### Task to carry out:
After locating the line that contains "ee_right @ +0" in the data below, set down exactly that line and each one after it through the line that contains "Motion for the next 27", and nothing more.
***** Data supplied
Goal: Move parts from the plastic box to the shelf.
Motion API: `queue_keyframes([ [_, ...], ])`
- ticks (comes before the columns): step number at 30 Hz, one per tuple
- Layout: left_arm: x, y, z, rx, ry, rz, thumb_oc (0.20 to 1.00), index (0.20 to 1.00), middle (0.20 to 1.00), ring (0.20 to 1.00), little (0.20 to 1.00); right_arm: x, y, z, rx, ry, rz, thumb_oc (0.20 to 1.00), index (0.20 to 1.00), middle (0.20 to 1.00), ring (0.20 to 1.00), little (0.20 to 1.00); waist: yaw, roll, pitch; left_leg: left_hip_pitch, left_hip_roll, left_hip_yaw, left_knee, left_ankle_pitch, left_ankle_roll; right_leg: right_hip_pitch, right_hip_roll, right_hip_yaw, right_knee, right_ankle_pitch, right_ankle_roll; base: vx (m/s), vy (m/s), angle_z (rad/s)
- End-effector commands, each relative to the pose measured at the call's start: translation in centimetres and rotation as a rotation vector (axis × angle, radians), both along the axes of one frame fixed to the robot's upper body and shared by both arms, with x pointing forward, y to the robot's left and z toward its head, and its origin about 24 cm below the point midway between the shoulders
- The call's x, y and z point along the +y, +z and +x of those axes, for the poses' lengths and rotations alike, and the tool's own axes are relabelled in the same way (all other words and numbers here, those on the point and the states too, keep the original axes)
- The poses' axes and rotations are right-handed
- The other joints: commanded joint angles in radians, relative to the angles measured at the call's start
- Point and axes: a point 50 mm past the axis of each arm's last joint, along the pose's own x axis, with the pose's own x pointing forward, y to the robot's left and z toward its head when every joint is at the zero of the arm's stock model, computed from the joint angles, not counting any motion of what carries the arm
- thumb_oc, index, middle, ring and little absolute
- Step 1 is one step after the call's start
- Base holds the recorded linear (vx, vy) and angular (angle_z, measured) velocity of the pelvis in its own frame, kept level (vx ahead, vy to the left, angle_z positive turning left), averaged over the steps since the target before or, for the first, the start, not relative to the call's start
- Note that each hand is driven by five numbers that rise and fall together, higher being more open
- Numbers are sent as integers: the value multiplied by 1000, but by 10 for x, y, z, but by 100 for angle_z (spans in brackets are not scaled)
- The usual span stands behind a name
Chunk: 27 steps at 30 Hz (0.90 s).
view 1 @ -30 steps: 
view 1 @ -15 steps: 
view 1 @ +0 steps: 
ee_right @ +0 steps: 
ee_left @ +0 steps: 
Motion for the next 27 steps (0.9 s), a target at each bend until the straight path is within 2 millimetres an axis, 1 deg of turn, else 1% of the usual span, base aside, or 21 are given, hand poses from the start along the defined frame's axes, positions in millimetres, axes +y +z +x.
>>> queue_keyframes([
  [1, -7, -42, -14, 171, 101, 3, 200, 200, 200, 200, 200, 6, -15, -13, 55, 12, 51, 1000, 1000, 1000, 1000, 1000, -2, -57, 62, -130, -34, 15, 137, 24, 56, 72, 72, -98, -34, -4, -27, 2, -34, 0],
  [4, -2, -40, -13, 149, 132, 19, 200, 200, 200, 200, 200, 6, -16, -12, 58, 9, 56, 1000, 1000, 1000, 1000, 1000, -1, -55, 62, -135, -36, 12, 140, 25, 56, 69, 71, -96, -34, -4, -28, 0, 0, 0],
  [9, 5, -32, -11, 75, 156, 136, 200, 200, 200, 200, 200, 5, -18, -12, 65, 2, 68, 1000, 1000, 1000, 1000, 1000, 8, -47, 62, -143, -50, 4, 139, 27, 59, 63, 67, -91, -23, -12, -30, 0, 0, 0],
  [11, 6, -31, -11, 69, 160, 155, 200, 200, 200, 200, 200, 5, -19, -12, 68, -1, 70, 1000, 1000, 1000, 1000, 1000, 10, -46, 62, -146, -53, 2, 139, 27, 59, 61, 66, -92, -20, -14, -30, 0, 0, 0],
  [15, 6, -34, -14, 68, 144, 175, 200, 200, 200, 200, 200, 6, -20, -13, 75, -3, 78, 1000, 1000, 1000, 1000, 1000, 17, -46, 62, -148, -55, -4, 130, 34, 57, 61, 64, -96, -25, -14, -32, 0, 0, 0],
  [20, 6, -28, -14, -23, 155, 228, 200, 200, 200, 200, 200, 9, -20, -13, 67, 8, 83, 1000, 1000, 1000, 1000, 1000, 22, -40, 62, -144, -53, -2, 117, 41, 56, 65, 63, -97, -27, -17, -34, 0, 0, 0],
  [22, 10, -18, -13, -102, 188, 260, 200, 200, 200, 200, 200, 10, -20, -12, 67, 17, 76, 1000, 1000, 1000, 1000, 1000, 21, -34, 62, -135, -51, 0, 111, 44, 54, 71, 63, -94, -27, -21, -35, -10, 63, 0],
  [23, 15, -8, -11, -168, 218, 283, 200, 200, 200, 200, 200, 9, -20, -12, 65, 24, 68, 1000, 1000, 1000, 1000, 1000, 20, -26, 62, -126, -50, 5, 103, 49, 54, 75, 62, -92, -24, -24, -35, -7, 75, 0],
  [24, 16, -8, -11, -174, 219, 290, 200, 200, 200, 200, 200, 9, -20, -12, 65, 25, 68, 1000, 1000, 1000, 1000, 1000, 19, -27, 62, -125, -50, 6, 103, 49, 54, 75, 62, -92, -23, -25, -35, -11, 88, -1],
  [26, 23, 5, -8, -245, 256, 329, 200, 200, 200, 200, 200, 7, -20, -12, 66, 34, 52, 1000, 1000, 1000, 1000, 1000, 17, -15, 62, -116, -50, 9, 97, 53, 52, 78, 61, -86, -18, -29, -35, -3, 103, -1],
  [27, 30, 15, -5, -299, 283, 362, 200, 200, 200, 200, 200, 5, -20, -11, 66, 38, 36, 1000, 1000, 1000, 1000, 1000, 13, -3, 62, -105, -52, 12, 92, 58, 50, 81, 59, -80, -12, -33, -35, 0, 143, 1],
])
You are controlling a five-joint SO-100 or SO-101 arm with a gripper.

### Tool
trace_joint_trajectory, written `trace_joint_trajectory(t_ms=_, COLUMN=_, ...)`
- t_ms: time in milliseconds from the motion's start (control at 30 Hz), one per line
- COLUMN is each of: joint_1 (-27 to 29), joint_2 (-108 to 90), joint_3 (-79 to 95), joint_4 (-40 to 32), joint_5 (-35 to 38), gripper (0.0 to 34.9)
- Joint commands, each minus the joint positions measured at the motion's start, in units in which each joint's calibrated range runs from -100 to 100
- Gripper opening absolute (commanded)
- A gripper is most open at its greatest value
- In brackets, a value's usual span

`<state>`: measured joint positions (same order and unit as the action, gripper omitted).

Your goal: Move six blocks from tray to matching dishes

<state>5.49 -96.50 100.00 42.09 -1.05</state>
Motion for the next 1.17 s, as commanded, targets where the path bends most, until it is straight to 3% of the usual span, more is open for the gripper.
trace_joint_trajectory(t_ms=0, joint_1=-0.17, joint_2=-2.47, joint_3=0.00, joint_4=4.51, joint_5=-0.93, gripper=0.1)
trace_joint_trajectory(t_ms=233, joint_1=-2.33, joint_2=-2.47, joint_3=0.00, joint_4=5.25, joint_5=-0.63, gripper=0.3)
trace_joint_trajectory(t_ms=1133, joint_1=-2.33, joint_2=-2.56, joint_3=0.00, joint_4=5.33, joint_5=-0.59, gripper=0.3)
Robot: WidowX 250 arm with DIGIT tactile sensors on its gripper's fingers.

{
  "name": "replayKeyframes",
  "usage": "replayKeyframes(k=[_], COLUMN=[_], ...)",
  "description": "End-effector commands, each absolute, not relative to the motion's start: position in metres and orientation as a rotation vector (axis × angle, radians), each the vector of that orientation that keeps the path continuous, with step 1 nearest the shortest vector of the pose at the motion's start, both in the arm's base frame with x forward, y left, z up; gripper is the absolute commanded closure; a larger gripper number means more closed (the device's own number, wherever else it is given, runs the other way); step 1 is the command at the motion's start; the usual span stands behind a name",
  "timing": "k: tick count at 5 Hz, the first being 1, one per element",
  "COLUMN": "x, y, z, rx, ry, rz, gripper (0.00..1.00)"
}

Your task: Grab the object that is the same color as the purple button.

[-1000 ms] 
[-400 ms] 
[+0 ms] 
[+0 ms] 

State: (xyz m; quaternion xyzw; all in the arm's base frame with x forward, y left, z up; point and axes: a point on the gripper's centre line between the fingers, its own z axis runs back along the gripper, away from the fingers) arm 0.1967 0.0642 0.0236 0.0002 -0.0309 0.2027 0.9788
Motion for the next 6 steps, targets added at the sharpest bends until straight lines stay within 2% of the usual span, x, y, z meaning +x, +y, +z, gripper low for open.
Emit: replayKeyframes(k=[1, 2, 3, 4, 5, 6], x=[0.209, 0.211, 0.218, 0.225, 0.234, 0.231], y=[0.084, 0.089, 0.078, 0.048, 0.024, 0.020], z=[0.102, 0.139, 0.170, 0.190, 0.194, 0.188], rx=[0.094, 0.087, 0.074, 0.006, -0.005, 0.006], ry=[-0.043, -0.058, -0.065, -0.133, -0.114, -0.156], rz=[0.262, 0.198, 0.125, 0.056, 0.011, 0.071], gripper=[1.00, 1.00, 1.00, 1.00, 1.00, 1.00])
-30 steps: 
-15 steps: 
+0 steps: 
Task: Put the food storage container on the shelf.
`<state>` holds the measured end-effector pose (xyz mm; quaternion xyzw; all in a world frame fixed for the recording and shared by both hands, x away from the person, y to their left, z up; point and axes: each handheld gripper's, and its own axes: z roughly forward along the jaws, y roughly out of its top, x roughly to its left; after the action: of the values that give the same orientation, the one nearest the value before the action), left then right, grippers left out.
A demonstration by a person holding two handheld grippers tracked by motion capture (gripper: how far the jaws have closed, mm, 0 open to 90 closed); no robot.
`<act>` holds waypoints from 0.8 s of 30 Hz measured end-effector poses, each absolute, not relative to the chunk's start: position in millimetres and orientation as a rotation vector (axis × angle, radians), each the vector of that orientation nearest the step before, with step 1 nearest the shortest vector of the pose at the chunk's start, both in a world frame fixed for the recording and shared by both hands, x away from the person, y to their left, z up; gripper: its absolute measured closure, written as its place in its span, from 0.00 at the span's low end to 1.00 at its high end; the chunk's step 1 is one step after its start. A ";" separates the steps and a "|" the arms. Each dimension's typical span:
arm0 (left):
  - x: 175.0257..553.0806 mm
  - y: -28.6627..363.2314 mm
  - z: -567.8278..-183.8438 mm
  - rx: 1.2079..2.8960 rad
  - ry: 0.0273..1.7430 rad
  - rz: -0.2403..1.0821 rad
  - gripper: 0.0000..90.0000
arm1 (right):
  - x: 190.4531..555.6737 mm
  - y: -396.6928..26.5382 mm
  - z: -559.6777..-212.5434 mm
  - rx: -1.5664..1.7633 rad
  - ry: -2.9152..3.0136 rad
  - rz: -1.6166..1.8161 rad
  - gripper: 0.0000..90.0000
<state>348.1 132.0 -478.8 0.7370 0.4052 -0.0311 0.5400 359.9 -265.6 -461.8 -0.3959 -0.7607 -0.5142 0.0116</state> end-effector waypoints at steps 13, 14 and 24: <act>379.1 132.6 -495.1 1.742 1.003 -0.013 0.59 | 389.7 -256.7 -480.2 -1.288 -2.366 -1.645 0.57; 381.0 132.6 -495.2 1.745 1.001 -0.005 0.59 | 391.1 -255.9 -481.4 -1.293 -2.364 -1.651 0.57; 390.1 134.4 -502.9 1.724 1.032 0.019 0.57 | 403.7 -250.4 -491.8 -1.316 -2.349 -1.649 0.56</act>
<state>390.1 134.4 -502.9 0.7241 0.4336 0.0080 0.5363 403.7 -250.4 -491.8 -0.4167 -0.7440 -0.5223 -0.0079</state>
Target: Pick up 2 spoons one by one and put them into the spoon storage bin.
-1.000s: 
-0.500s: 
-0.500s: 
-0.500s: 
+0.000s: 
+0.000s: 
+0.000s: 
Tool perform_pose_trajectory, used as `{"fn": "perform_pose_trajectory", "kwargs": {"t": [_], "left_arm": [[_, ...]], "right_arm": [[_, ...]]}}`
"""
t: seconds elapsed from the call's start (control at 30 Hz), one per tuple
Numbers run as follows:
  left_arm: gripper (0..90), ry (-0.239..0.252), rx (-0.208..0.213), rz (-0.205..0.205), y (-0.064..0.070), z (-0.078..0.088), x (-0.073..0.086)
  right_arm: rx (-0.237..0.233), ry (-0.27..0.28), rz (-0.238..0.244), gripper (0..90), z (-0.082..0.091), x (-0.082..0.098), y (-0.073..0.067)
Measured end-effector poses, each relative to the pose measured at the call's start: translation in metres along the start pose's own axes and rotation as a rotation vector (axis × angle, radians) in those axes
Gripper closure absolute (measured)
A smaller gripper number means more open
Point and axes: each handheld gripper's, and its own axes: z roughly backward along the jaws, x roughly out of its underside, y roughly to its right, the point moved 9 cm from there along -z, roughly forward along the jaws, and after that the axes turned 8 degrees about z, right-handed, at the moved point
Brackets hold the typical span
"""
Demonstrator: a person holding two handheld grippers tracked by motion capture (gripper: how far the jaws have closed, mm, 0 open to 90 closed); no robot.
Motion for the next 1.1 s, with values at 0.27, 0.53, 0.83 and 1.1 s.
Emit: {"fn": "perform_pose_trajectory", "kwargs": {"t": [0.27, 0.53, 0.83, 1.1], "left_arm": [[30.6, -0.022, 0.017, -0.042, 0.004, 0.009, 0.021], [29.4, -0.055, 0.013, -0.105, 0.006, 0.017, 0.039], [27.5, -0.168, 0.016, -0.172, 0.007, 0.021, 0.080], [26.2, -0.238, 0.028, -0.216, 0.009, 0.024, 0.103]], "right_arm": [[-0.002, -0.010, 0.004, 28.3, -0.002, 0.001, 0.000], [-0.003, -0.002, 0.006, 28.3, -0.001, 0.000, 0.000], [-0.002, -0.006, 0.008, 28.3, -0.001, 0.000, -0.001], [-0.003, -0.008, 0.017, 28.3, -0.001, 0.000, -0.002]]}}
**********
### Solution:
ee_right @ +0 steps: 
ee_left @ +0 steps: 
Motion for the next 27 steps (0.9 s), a target at each bend until the straight path is within 2 millimetres an axis, 1 deg of turn, else 1% of the usual span, base aside, or 21 are given, hand poses from the start along the defined frame's axes, positions in millimetres, axes +y +z +x.

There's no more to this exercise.